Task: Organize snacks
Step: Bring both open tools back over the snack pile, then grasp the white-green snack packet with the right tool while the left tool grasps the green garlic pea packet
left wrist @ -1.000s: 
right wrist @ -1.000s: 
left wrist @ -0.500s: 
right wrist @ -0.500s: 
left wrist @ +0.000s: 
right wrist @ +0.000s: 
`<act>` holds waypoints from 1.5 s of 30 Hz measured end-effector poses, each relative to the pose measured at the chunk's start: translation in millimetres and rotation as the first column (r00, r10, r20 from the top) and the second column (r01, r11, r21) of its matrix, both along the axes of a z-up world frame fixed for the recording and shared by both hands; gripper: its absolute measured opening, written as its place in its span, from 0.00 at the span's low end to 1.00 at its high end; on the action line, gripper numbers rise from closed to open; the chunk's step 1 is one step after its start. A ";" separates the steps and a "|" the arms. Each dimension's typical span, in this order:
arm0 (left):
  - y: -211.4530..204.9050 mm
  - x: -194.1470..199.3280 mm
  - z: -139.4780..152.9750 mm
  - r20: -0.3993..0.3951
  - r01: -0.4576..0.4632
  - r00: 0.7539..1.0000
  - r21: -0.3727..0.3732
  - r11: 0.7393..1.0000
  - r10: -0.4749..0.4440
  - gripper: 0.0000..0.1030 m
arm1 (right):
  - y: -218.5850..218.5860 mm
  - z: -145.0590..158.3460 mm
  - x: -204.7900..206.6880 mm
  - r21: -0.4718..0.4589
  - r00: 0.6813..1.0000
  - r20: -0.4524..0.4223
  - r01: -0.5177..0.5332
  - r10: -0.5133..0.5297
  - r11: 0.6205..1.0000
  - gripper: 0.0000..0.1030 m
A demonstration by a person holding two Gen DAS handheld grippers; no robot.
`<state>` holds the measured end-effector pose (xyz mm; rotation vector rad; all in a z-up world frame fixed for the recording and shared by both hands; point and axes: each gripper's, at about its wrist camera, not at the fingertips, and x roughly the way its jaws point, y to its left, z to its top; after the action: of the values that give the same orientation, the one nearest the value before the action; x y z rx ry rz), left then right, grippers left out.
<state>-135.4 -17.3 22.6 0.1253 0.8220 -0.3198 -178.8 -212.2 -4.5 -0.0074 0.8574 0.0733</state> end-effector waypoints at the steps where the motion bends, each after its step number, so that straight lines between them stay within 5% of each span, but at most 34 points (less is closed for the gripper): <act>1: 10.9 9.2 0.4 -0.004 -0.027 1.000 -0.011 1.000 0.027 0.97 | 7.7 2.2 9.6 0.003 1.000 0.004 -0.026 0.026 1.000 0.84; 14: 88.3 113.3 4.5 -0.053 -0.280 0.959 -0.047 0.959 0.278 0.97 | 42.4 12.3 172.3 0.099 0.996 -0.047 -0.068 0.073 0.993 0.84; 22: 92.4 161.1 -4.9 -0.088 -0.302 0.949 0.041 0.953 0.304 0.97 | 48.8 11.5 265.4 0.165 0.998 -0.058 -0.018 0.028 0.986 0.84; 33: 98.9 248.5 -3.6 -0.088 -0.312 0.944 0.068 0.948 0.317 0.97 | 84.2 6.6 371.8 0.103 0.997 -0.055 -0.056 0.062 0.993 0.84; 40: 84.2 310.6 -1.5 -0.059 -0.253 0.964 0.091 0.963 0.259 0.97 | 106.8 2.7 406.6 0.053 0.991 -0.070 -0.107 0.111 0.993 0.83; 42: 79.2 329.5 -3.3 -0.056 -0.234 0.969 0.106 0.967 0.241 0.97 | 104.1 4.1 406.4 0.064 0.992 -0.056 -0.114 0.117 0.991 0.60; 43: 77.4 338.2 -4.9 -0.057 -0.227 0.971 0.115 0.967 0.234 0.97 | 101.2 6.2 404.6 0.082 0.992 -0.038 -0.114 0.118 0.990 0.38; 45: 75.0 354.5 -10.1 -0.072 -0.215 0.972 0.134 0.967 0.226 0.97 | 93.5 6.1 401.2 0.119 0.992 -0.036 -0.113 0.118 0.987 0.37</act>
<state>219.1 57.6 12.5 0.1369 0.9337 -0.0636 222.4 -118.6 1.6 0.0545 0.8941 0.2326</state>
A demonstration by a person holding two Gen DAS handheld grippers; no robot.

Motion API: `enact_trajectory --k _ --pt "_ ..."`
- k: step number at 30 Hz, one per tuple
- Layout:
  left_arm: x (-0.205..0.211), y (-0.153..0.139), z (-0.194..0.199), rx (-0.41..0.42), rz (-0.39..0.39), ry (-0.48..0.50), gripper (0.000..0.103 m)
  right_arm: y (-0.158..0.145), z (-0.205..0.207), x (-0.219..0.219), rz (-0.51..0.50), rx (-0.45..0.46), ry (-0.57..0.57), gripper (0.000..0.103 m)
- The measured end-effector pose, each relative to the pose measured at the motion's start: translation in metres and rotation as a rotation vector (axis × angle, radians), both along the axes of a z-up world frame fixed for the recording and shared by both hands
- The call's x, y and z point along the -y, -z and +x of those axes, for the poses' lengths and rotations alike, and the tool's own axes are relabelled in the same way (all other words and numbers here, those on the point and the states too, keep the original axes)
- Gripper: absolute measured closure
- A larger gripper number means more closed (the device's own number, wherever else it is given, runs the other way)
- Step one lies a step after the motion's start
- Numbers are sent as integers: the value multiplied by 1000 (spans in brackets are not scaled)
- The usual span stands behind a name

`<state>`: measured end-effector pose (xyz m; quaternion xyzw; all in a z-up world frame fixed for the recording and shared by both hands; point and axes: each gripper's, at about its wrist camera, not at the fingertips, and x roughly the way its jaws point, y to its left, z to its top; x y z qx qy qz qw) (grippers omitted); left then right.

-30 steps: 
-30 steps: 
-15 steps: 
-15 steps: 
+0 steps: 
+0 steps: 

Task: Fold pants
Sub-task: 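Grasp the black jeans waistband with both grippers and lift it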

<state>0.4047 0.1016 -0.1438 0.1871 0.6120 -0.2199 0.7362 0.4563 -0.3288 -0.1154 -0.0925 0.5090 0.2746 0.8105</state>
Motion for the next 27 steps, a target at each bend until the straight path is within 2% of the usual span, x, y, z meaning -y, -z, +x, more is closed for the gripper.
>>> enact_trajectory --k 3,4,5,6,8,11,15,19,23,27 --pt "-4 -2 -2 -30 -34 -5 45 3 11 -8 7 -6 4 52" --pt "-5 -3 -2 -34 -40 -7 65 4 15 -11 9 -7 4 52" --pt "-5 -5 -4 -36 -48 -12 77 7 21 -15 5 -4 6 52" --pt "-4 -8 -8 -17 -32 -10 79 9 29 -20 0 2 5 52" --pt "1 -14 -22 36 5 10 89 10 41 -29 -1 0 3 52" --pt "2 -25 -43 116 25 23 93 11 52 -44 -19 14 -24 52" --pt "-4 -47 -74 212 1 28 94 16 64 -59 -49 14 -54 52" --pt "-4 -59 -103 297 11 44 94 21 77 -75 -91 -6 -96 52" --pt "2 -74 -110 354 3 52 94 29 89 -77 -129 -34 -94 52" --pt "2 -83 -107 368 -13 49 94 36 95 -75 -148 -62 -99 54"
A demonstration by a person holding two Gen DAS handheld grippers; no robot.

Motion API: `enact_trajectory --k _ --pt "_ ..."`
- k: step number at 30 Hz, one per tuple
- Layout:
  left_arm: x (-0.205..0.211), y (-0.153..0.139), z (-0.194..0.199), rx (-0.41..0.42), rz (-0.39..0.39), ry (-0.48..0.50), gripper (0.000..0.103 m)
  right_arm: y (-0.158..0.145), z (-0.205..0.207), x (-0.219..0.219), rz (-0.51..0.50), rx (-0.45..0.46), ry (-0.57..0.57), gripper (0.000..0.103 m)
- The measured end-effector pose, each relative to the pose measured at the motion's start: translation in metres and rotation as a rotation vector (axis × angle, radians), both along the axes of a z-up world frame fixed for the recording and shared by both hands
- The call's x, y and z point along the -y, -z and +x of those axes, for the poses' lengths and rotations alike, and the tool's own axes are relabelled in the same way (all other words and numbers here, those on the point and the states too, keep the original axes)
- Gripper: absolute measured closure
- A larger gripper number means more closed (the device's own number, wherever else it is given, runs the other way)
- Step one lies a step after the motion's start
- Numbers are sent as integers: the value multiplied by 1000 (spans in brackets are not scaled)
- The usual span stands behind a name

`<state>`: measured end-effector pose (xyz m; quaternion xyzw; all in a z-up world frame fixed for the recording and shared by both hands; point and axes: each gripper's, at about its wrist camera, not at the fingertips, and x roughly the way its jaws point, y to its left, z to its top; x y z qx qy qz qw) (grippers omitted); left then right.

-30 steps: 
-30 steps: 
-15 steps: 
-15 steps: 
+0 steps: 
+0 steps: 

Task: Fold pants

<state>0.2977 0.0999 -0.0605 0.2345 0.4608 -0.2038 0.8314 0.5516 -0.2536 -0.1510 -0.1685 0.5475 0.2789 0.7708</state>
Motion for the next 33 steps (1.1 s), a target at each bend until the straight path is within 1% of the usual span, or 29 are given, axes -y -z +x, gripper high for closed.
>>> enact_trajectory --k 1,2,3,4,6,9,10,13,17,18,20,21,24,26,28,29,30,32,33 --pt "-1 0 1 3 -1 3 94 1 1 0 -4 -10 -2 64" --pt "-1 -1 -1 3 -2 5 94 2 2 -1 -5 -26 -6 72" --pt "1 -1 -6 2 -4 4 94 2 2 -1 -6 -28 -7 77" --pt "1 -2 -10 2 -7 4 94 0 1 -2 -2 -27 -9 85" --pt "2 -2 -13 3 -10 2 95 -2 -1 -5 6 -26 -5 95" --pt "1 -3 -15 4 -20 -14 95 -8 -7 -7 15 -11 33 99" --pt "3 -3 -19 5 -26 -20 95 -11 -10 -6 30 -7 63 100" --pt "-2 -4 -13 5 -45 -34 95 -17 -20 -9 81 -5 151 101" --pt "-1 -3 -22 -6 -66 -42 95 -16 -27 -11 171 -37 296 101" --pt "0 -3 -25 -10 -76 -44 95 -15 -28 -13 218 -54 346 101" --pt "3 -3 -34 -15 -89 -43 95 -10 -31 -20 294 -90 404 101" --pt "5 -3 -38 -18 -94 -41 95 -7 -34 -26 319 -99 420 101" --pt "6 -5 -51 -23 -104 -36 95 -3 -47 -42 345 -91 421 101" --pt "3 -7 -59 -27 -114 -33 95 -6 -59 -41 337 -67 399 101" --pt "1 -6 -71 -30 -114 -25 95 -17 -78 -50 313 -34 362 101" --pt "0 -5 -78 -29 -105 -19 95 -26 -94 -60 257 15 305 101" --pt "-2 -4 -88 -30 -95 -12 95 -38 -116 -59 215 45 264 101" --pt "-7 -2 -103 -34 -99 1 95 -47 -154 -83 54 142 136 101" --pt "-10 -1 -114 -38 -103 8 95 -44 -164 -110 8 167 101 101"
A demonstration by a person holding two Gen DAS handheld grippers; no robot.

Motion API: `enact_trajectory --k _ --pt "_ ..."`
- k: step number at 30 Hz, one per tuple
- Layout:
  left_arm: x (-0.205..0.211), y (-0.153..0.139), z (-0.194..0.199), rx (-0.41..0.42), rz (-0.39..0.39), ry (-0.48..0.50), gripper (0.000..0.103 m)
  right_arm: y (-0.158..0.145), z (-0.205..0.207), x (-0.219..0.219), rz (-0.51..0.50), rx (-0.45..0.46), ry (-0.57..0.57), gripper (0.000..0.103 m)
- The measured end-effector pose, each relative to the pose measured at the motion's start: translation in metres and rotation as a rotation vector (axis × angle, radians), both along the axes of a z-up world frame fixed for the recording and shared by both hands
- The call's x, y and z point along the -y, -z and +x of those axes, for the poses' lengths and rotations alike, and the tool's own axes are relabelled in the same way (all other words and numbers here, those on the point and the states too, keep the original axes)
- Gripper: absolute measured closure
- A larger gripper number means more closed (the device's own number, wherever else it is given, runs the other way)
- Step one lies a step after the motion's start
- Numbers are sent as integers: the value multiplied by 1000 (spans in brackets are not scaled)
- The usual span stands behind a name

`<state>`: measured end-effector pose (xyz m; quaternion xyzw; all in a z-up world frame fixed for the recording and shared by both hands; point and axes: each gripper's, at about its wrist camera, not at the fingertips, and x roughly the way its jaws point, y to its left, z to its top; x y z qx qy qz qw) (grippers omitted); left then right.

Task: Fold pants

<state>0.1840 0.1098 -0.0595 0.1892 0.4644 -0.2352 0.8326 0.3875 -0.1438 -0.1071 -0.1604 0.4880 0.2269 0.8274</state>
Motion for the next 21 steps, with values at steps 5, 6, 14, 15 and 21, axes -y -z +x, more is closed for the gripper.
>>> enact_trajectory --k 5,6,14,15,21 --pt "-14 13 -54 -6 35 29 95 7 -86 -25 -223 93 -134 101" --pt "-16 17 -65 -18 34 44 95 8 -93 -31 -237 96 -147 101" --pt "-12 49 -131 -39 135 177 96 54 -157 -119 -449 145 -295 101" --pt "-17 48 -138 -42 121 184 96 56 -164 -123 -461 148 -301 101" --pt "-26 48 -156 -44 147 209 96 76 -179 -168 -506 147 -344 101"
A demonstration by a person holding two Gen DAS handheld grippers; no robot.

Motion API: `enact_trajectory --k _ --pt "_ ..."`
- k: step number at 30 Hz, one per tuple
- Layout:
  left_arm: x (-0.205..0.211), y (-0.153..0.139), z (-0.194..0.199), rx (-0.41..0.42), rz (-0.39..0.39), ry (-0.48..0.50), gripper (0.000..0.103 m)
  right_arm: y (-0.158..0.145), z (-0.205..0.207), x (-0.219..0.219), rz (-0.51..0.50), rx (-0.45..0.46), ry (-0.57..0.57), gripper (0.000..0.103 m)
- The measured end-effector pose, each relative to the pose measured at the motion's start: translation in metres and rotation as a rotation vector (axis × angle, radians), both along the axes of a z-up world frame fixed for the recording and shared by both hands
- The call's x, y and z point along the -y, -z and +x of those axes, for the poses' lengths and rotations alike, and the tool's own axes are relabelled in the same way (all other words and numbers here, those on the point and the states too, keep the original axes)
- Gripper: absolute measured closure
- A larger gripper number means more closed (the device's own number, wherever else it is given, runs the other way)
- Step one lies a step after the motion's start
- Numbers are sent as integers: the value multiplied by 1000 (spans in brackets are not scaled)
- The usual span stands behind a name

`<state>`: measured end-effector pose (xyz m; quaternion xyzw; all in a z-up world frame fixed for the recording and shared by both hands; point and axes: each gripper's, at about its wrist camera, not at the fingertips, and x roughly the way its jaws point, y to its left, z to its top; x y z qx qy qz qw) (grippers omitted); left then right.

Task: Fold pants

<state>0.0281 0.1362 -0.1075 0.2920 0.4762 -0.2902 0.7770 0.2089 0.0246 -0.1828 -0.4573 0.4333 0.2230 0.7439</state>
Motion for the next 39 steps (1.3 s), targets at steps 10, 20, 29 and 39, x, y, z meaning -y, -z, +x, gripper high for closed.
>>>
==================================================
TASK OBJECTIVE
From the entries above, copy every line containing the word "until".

ANSWER SPACE
Motion for the next 27 steps, a target at each bend until the straight path is within 2% of the usual span, x, y, z meaning -y, -z, +x, more is closed for the gripper.
Motion for the next 33 steps (1.1 s), a target at each bend until the straight path is within 1% of the usual span, or 29 are given, axes -y -z +x, gripper high for closed.

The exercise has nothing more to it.